*What you will do:* Check each line of the material for the string "outline", and copy the lines that have it.

*Task material:*

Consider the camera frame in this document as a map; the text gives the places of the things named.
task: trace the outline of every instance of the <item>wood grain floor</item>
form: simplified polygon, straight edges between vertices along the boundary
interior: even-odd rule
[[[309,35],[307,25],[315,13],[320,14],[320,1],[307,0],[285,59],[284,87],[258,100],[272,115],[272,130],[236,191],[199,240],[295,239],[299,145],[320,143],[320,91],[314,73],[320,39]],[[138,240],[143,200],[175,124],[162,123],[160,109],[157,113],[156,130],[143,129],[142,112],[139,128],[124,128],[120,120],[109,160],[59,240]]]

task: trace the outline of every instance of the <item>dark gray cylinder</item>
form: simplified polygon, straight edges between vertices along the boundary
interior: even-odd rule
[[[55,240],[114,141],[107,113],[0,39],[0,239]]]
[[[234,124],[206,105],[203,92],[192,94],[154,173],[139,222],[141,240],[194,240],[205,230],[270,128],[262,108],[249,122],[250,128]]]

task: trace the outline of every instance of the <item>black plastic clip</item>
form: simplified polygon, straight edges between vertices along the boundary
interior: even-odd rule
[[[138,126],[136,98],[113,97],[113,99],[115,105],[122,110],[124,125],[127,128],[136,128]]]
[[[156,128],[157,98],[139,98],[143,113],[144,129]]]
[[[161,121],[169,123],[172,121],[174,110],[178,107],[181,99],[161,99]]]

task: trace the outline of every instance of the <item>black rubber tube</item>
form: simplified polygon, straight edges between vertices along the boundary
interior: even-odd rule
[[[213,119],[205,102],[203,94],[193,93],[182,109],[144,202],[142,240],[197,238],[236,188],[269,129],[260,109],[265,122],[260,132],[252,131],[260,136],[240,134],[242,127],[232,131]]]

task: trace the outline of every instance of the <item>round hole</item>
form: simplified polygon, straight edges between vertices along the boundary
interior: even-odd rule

*Problem solution:*
task: trace the outline of every instance of the <item>wood grain floor</item>
task: trace the outline of every instance of the <item>dark gray cylinder</item>
task: trace the outline of every instance of the <item>black plastic clip</item>
task: trace the outline of every instance of the <item>black rubber tube</item>
task: trace the outline of every instance of the <item>round hole</item>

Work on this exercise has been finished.